I was visiting John and Beth, missionary friends working in Cantana in Thailand. I went there to build a small wooden boat for them to use at a youth campsite set on a lake. I hadn’t done any woodworking since making a wooden pencil case at school.
“It can’t be too hard” I thought.
“A wooden boat is just like a wooden pencil case except it’s bigger and one end is pointy”.
John and I travelled around buying sheets of plywood, wood for the frame, and some copper wire and wood glue for the “stitch and glue” boat building method required by the plans. I wasn’t sure exactly how that method worked but I thought if I could darn socks I could stitch a boat. However we could not find any copper nails to fix the plywood to the frame. Copper nails don’t rust, unlike standard steel nails, so they avoid the cruel irony of a wooden boat falling apart due to rusting. Off I went to Bangkok, that sprawling, crawling, odiferous anthill of a city, armed with a list of suppliers of boat building materials.
The journey started with a near death experience. John was a very experienced motorcycle rider and I wasn’t. “Hop on the back and I’ll take you to the bus station” he said cheerily. We were late. I gingerly perched myself on the back of the bike, and John roared off, and on every curve of that 5 minute journey I thought I was going to die. I wondered how I would meet my end.
Would I die crashing into a car, a truck or a tuk-tuk or would I be flung through the front window of a beauty salon?
“Here we are then” said John jovially as we pulled up at the bus station with a squeal of brakes. I was still alive.

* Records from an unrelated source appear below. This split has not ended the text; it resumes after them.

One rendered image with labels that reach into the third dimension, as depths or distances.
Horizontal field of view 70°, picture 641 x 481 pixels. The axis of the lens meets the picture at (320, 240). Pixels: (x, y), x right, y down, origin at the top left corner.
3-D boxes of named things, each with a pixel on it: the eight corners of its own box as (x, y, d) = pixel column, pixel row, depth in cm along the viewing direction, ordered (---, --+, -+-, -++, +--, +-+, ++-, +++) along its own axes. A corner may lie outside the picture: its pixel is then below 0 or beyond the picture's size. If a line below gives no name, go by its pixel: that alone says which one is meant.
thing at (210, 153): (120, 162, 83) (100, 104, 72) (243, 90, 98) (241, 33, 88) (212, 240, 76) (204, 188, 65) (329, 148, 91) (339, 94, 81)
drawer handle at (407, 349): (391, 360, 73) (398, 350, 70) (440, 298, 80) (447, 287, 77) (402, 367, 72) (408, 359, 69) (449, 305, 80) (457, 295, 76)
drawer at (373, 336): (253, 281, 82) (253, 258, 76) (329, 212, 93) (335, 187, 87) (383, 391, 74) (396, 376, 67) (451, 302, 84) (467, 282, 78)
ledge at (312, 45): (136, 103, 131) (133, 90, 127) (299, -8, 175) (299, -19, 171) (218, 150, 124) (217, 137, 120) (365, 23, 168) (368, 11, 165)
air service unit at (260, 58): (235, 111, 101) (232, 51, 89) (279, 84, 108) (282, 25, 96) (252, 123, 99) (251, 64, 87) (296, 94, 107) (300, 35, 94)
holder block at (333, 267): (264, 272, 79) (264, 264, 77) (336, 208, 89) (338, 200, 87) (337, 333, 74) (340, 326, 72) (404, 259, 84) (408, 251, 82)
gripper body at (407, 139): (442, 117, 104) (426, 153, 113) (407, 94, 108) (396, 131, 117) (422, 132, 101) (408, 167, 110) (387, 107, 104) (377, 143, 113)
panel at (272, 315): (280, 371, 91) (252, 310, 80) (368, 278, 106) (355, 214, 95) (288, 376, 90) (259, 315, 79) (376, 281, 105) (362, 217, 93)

“Just ask for the bus to Bangkok. Have fun, must fly” he shouted and he gunned the motorcycle and flew off, just missing an elephant. The paunchy pachyderm was, according to local legend, bringing luck to the customers who bent down and walked underneath it. What a way to make a living.
I staggered like a recently hatched zombie over to the booking office and asked for a ticket to Bangkok. The ticket seller looked puzzled at my Aussie pronunciation. “Bangkok” I said 13 more times with no more recognition than the first. This was not going well. Finally I pointed to Bangkok on a map on the wall and we came to a mutual understanding. I made a note to ask John and Beth to teach me how to say “Bangkok” in the local way. Thai is a tonal language and I had already confused some people by saying “Sit on the tiger” instead of “Sit on the chair”. Perhaps I had been saying to the ticket agent “Think positive thoughts” over and over again or “Cook your grandmother”.
I paid the fare, boarded the bus and we headed south for a hair raising two hour ride to the capital. It was a narrow two lane road built a few metres above the rice paddies.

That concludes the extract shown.